(Data excerpts)
::::::::

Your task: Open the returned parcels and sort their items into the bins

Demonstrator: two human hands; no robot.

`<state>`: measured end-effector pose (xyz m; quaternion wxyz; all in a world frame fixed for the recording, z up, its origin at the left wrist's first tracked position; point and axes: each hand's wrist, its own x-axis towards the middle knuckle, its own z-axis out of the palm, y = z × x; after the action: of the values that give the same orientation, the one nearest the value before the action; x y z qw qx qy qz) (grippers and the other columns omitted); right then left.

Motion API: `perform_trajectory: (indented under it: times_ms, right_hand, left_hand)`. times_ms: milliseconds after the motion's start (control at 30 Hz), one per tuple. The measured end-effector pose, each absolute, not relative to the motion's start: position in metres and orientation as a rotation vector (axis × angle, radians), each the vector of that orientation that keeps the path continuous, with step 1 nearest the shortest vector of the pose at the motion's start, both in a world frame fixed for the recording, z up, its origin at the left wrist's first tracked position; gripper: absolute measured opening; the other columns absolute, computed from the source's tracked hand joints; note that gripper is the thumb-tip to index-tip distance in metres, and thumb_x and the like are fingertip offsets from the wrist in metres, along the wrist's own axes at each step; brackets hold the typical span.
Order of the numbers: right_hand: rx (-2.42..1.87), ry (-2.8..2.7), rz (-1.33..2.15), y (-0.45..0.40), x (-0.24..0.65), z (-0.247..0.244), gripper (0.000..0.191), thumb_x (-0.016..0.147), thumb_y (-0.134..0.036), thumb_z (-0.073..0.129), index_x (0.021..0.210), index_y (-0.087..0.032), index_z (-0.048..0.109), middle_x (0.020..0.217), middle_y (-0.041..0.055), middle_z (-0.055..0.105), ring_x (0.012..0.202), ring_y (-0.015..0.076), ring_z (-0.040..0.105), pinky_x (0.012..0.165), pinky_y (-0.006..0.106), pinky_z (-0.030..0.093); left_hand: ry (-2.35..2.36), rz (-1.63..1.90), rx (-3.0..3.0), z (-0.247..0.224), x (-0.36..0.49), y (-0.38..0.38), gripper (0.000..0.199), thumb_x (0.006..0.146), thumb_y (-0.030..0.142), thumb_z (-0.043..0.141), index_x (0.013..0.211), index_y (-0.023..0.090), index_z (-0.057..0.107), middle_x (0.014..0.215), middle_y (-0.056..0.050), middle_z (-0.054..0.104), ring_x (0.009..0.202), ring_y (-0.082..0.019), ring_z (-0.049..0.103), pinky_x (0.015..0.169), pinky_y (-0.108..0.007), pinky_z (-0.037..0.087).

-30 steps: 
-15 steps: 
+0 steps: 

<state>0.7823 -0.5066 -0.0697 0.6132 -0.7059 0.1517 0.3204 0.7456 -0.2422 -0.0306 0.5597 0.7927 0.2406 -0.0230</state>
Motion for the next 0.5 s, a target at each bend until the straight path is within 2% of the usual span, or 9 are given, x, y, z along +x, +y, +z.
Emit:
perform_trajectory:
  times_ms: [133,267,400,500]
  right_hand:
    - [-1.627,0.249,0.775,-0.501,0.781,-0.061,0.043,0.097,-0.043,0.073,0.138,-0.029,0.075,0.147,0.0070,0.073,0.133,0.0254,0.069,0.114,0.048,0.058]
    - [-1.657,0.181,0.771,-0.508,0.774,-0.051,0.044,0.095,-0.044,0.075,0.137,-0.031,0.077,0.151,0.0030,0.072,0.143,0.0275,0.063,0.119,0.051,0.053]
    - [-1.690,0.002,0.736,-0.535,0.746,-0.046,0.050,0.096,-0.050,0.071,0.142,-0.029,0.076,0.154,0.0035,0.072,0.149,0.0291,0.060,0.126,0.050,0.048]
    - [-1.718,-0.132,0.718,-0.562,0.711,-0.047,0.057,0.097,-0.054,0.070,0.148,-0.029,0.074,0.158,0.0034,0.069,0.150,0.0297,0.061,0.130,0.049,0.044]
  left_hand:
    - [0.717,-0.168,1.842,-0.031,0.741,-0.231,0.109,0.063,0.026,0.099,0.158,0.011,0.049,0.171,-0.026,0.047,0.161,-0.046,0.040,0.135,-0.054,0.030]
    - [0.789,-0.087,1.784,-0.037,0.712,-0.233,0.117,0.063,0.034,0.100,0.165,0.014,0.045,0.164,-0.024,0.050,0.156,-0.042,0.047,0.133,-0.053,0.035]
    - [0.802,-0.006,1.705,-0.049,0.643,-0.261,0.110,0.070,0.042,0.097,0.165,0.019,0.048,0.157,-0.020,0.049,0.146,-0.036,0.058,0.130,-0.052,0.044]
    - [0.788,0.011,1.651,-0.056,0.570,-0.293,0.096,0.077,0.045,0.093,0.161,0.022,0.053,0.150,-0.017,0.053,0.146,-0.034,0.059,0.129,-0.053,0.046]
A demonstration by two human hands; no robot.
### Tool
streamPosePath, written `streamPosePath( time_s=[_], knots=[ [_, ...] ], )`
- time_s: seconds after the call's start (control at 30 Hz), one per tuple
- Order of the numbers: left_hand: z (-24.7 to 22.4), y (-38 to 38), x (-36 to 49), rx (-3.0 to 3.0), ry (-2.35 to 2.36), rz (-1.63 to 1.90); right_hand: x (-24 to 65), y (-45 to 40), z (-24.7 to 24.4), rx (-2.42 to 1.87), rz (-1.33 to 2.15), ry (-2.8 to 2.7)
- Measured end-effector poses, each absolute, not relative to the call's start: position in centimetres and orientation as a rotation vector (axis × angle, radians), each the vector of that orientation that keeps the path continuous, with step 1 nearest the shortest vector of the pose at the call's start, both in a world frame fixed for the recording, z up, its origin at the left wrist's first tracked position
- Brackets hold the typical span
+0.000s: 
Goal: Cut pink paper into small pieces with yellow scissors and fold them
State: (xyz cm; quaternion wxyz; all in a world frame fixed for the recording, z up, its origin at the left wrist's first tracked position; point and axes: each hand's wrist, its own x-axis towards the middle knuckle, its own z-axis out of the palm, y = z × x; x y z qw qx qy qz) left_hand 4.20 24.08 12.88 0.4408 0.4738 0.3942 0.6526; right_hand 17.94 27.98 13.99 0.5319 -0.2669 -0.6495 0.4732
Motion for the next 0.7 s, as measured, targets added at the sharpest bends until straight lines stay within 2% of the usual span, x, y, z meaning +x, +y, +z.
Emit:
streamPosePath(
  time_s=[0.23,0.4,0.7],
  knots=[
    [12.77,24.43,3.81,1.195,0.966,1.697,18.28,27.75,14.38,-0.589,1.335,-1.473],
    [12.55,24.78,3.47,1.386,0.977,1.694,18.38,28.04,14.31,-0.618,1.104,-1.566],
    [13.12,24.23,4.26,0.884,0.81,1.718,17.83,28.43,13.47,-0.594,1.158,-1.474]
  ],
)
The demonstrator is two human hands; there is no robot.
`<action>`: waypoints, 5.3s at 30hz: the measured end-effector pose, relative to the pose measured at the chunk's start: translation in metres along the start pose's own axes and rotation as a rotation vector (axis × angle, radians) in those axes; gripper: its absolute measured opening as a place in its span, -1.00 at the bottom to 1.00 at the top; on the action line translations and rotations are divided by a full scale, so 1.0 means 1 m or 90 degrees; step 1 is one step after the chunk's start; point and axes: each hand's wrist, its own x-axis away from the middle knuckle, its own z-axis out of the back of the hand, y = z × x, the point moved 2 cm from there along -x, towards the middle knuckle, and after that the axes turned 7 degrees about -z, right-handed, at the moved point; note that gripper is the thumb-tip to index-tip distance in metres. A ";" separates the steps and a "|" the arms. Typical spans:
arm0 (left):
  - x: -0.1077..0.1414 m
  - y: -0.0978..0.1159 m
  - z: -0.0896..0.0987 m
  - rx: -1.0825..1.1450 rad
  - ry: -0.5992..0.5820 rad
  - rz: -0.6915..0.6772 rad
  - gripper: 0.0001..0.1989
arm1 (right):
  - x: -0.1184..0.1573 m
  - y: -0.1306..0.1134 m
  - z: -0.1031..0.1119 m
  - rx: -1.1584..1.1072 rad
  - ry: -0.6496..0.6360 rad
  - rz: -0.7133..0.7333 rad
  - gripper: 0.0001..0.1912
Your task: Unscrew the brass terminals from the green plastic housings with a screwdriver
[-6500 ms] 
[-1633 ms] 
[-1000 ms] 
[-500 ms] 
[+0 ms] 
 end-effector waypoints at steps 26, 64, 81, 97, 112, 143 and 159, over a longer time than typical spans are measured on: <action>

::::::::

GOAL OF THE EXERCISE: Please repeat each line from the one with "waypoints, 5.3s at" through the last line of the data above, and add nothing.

RESPONSE TO THE TASK:
`<action>`: waypoints, 5.3s at 30hz: the measured end-effector pose, relative to the pose measured at the chunk's start: translation in metres along the start pose's own axes and rotation as a rotation vector (axis × angle, radians) in those axes; gripper: its absolute measured opening as a place in its span, -1.00 at the bottom to 1.00 at the top; on the action line translations and rotations are divided by a full scale, so 1.0 means 1 m or 90 degrees; step 1 is one step after the chunk's start; point and axes: each hand's wrist, its own x-axis away from the middle knuckle, its own z-axis out of the back of the hand, y = z × x, the point moved 2 cm from there along -x, towards the middle knuckle, and after that the axes turned 7 degrees about -z, right-handed, at the moved point; note that gripper is the thumb-tip to index-tip distance in metres. A ";" separates the steps and a "|" the arms. Typical spans:
arm0 (left):
  - x: -0.1077..0.1414 m
  - y: -0.0978..0.1159 m
  - z: -0.0896..0.0987 m
  - rx: -1.0825..1.1450 rad
  - ry: -0.5992..0.5820 rad
  - rz: -0.6915..0.6772 rad
  - gripper: 0.0001..0.1989
arm1 (right):
  - x: -0.1184..0.1573 m
  - y: -0.1306..0.1134 m
  - z: -0.1031..0.1119 m
  - rx: -1.1584..1.1072 rad
  - ry: -0.6496..0.6360 rad
  - rz: -0.7133..0.7333 rad
  - gripper: 0.0001..0.1912
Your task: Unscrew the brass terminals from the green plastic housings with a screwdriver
[-6500 ms] 
[-1633 ms] 
[-1000 ms] 
[-500 ms] 
[+0 ms] 
 end-effector waypoints at steps 26, 64, 81, 97, 112, 143 and 159, over a longer time than typical spans are measured on: <action>

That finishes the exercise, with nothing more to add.